> **What you need to do**: When you reach the line with "For the photograph shown, locate the small" in the listing below, transcribe it and each line after it up to and including the line with "For the photograph shown, locate the black left", exactly and with nothing else.
☆ ☆ ☆ ☆ ☆
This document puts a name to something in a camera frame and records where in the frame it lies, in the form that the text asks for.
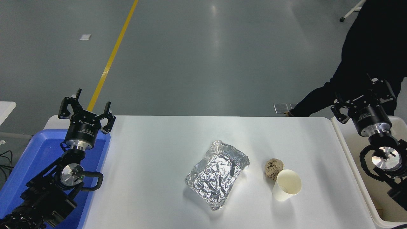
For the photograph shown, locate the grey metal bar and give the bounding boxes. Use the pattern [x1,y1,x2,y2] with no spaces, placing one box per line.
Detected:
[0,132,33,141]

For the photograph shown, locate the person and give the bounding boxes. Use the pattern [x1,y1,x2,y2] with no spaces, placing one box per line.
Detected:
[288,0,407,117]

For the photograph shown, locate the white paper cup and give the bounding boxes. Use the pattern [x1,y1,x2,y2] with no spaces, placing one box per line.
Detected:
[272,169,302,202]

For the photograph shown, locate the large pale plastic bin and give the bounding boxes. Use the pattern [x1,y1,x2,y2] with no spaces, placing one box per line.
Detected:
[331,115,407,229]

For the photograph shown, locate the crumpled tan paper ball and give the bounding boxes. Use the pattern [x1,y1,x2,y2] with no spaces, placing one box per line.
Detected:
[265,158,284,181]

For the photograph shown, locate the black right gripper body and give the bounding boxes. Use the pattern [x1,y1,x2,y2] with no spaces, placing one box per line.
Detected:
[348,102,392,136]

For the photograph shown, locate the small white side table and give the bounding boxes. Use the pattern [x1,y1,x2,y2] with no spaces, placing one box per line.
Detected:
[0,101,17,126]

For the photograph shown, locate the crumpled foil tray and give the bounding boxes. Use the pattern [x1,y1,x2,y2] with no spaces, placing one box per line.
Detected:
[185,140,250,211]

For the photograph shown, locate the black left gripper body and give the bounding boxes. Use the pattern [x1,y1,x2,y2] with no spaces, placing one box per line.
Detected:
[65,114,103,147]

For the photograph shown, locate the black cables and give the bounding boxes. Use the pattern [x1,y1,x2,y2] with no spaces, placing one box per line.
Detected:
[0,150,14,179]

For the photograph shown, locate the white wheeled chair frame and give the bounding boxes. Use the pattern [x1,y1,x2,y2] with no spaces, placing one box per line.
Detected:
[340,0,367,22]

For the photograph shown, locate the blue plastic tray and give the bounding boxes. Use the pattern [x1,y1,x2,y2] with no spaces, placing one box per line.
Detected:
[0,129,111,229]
☆ ☆ ☆ ☆ ☆
> **Your response**:
For the photograph shown, locate the small white side table and give the bounding boxes. Use the pattern [x1,y1,x2,y2] with no spaces, placing one box per line.
Detected:
[0,101,17,126]

For the photograph shown, locate the crumpled foil tray and give the bounding boxes. Use the pattern [x1,y1,x2,y2] with no spaces, placing one box per line.
Detected:
[185,140,250,211]

For the photograph shown, locate the black left gripper body and give the bounding boxes. Use the pattern [x1,y1,x2,y2] with no spaces, placing one box per line.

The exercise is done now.